俺はディレイが終わる前に、左手に持つダガーを投剣スキル《シングルシュート》ですねに投げつけた。再び、巨人の足のすねに刺さり、悲鳴を上げた。しかもこのダガーは低確率で、敵の動きを止めてくれる《スタン》効果がある。幸い俺はリアルラックに恵まれたのか、巨人は見事スタンした。といってもこの剣のスタン効果はせいぜい3秒くらいだ。だから俺はこの3秒を生かすために、俺は今持っている最強のソードスキルをつかった。

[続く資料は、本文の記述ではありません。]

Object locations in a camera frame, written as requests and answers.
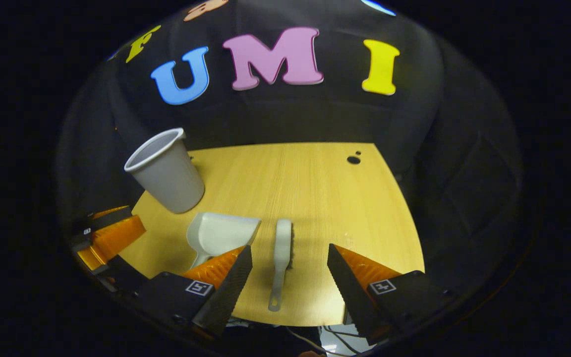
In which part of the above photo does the grey plastic garbage bin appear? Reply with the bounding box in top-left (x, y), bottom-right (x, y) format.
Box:
top-left (124, 128), bottom-right (206, 214)

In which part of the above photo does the white plastic dustpan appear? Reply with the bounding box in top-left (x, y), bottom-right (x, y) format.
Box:
top-left (186, 212), bottom-right (262, 268)

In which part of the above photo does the small white broom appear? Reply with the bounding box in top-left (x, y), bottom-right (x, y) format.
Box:
top-left (268, 219), bottom-right (293, 312)

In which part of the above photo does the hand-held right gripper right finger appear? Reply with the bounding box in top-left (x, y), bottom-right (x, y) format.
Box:
top-left (327, 243), bottom-right (452, 345)

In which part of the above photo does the white flat object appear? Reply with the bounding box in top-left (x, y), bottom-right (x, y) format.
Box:
top-left (318, 325), bottom-right (365, 356)

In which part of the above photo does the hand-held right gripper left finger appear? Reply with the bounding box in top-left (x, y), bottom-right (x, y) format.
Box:
top-left (134, 244), bottom-right (253, 340)

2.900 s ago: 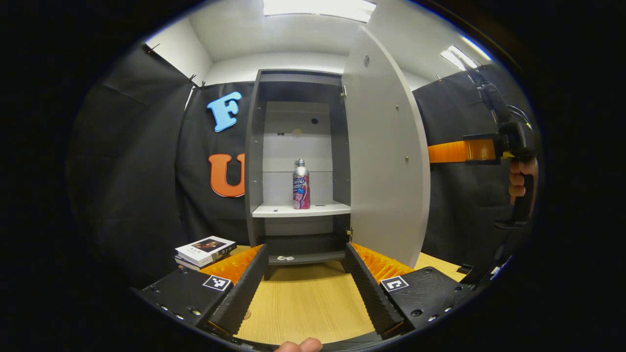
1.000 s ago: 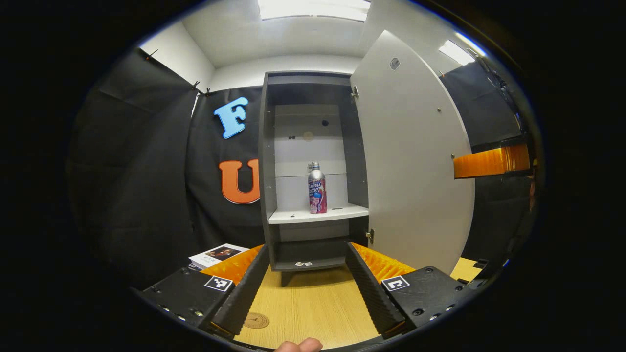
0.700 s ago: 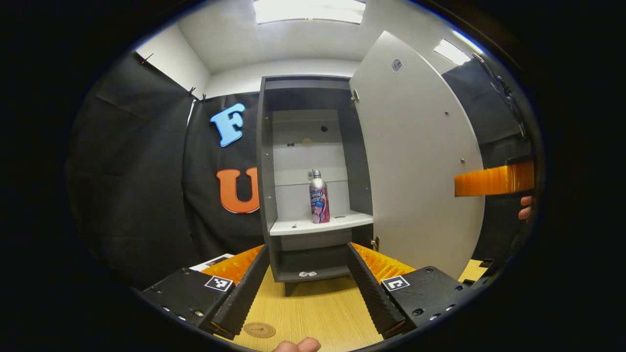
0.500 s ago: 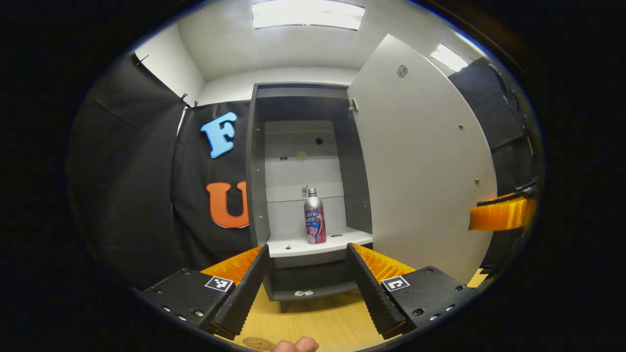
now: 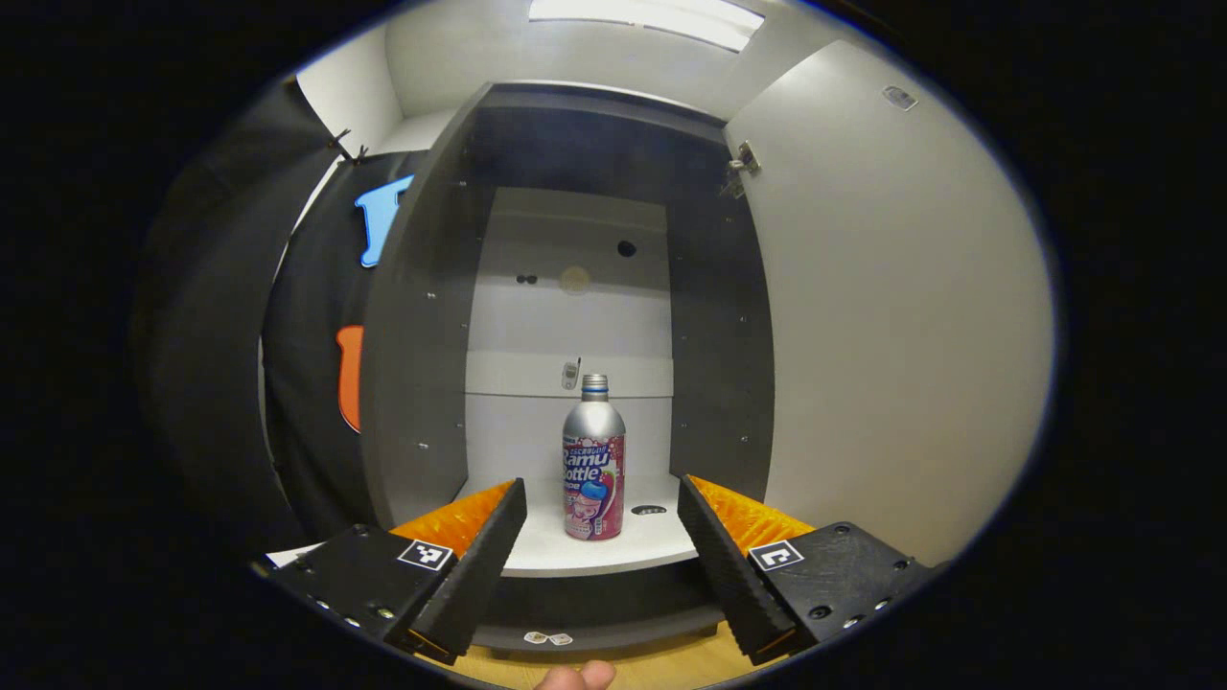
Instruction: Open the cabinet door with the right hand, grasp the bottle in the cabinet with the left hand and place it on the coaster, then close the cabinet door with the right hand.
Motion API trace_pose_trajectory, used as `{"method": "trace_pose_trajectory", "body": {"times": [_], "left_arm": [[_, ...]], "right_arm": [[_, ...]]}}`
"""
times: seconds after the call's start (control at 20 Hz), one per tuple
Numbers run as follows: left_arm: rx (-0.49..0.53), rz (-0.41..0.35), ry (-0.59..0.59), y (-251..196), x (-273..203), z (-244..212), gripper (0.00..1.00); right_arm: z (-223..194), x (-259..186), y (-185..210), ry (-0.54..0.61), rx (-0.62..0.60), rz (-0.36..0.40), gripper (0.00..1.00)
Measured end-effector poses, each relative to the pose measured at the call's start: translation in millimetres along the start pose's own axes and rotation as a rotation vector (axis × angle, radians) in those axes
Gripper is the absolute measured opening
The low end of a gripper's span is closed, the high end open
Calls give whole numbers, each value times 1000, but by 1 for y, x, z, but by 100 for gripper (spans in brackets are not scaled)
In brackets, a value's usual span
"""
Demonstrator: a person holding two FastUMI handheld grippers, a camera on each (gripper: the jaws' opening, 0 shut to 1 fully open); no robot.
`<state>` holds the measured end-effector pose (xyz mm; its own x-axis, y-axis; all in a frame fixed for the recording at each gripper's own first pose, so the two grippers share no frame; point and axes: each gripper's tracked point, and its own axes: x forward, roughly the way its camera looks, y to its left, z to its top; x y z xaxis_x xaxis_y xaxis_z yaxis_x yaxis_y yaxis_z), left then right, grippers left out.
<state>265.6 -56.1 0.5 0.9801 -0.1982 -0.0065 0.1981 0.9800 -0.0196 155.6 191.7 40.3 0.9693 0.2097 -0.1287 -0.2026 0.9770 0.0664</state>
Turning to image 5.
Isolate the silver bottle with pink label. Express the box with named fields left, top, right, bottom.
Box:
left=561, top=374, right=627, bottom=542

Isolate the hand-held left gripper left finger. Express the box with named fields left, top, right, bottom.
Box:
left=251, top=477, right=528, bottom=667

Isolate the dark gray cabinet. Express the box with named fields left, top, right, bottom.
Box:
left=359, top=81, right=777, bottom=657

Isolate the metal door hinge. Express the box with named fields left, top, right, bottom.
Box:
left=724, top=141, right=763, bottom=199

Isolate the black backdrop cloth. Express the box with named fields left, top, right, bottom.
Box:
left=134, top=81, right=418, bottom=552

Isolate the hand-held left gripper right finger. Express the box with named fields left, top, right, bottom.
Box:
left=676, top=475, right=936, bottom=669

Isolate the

剣を思い切り上空に、巨人の頭上よりも高く投げつける。そして俺は地を思いっきり蹴り、巨人のすねに殴りつける。しかも、殴った場所は、巨人のすねに刺さっている短剣の柄の先端部分だ。するとおもしろいことに、ぶすっとさらに奥に刺さり、グッとHPが削れる。さらに、少しだけのひるみ効果付き。
「うおおおおおおおおぉ!」
俺は叫びながら、上空に漂っている、片手剣を回収すべく、敏捷力パラメータをフルに利用して垂直跳びする。そして、くるくると回りながら落ちていく剣の柄をしっかりとつかみ、
「食らえええええええええええええええええぇぇぇぇぇぇぇぇぇええええええええええ!!!!!!!!!!!」
剣を振り下ろしながら俺は、5メートル近い高さで垂直落下した。
「ギヤアアアアアアアアアアアアアアアアアアアアアアアア!!!!!」
そのたびに巨人の身体を斬り裂き、HPバーが減少していく。
そして、俺は、ものすごい轟音を立てて着陸した。
「ふう・・やっぱこの技すげえな~片手剣&体術複合ソードスキル《メテオフォール》は」
俺は巨人のHPバーをみると、すでにあと1本をきっている。どうやら、貫通ダメージと、メテオフォールでかなり削ったようだ。
よしこれでとどめを刺すぞと思った瞬間ーーーーーー
ーーーーーーグルアアアアアアアアアアアアアアアアアァ!!!!!!!!!!
ものすごい悲鳴を上げた。いや、雄叫びか?するとそいつは、天井を右拳で破壊し、そこから左手で何かをつかんだ。その左手に持っているものは、灼熱の炎をまとった片手剣だ。巨人は右手に持ち替え、中断に構える。どうやらHP回復はないようだ。俺は攻撃を再開すべく、剣を構え、《ソニックリープ》を放つ。そして、奴の剣も、ソードスキルを放ちーーーーー
ーーーーーー俺が吹き飛ばされた。奴が放ったのは、《ホリゾンタル》であり、ソニックリープと同等レベルのはずだ。だが、奴の剣はびくともせず、弾き飛ばされるという状態になったのだ。しかも、俺は奴の剣をみて、おれは、やつのソードスキルがまだ、終わってないことに気づく。しかも、その剣から炎をまとっている。奴は、右に降られた剣を再び左に返してきた。俺はブロックを試みたが、あまりの威力に吹き飛ばされる。そして奴が宙に浮かんでいる俺に向かって追撃せんと走り始めた。そして俺の近くにくるや、飛び上がり、すさまじい炎をまとった剣を振りかぶってきた。俺のHPバーが赤へと変色した。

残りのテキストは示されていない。